So you’ve spent too much time out in the sun and are now a fetching shade of lobster red.
Is that just regular old sunburn, or could you be allergic to the sun?
Sun allergy is a real thing, and few of us are aware of what it actually entails.
Being allergic to sunlight isn’t just hating warm weather. It’s a physical reaction on the skin that isn’t usually dangerous, but can cause some pain and irritation.
Dr Clare Morrison, GP and medical advisor at Medexpress, explains: ‘Sun allergy is a condition in which sun exposure causes a reaction in the skin.
‘Polymorphic light eruption is the most common type, particularly in young fair-skinned women.
‘It usually starts in spring, and affects parts of the body that have been covered during the winter, but which are now exposed, such as the arms and neck.
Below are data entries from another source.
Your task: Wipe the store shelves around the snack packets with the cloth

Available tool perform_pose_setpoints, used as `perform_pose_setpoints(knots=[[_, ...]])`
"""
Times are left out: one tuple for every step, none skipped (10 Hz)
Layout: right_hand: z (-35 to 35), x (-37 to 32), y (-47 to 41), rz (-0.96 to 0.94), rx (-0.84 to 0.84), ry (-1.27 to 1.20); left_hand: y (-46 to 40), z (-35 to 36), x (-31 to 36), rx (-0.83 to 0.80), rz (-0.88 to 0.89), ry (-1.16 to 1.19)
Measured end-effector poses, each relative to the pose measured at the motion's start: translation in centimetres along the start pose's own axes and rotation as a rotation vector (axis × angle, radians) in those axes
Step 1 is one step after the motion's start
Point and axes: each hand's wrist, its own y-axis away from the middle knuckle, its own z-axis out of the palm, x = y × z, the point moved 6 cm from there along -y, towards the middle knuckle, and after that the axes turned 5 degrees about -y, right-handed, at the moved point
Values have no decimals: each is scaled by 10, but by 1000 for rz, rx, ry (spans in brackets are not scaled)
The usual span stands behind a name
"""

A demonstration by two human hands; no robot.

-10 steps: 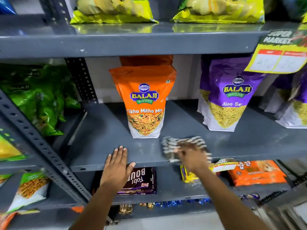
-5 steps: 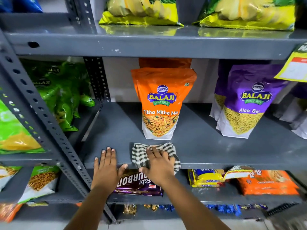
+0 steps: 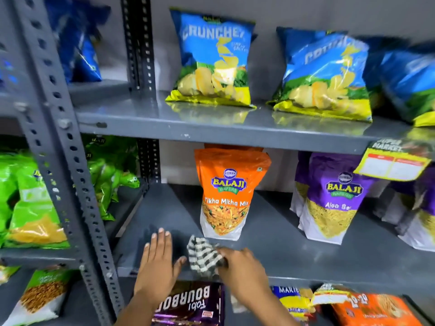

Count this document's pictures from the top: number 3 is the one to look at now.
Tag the purple snack pouch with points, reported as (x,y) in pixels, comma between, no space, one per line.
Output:
(300,186)
(333,200)
(423,217)

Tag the green chips bag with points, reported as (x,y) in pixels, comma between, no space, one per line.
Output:
(30,207)
(108,173)

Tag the person's left little finger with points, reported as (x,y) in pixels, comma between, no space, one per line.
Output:
(145,256)

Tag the person's right fingers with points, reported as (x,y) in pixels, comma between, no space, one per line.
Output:
(234,256)

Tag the blue potato chips bag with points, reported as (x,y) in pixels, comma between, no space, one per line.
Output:
(323,78)
(80,40)
(407,84)
(212,61)

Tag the dark purple biscuit pack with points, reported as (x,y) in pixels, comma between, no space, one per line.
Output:
(193,305)

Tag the orange snack mix pouch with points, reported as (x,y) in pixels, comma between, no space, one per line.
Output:
(234,146)
(228,193)

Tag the person's left thumb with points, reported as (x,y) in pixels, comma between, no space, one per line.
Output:
(180,265)

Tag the green white snack pouch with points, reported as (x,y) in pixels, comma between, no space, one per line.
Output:
(6,273)
(40,295)

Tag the yellow shelf price tag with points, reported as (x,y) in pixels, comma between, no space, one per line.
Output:
(394,162)

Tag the black white checkered cloth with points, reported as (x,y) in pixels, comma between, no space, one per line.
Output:
(204,256)

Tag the grey perforated metal shelf rack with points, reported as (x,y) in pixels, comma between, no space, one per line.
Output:
(51,98)

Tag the blue yellow biscuit pack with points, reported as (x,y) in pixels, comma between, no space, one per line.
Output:
(294,302)

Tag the person's left hand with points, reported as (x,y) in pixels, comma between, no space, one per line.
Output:
(156,271)

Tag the person's left middle finger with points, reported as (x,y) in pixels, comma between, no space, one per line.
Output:
(161,243)

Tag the orange biscuit pack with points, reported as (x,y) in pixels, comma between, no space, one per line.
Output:
(373,310)

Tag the person's right hand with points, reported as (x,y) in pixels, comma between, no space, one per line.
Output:
(244,274)

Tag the person's right forearm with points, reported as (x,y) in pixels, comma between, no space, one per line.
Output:
(272,312)

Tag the white yellow snack pack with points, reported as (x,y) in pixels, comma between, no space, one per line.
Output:
(328,295)

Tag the person's left forearm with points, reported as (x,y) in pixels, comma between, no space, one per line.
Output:
(139,312)
‘Early signs and symptoms include itching, redness, soreness, and rashes, which may include small red bumps or blisters. These occur within minutes or hours after sun exposure.’
It can be tricky to diagnose sun allergies, as the symptoms can vary from person to person. While one person might have a rash, another might just have seriously sore skin even if they’re loaded up with SPF.
The key to recognising sun allergy is noticing that symptoms are triggered by exposure to sunlight. To test this, simple cover up an area of skin and see if the symptoms improve.
Along with pain and irritation, having a sun allergy can affect your health in another way.
Having uncomfortable reactions to the sun can make people avoid going outside when the clouds are gone, which can lead to a vitamin D deficiency. Those who avoid the sun due to an allergy may need to take a vitamin D supplement – a GP can perform a blood test to check your levels.
The way to protect yourself from sun damage, whether in the form of sunburn, an allergic reaction, or otherwise, is to block the sun’s harmful rays from penetrating the skin.
Wear suitable clothing, use sunblock with a high SPF, and stay indoors on especially sunny days.
Common symptoms of sun allergy:
- Painful skin
- Tiny bumps on the skin
- Scaly, crusted, or bleeding skin
Some sun allergy symptoms can be easily confused with other summer ailments, such as hay fever, eczema, and insect bites. They can manifest in similar ways, so it’s important to work out what’s causing your pain before you go ahead with any DIY remedies.
‘Summer is also time when we get hot and sweaty, potentially putting us at risk of yeast infections,’ says Clare. ‘We also spend more time outdoors, increasing exposure to pollens and grasses, which can cause hay fever, urticaria (hives), eczema and itching; and also insect bites.
‘To soothe these symptoms, keep out of the sun, wear thin layers of cotton clothing, keep cool, and shower daily in warm water. Itchy skin can be eased by using an unscented moisturiser or calamine lotion.
‘Provided the triggers are avoided, sun allergy symptoms will generally go away without treatment within a few days.
‘However, if the symptoms are particularly severe or persistent, do check with your doctor, in case medical treatment is required.’
Summer is tough and your health needs to be a priority. Do all the stuff you know you should – drink plenty of water, take time in the shade, wear sunscreen – but do go to a doctor if you’re concerned.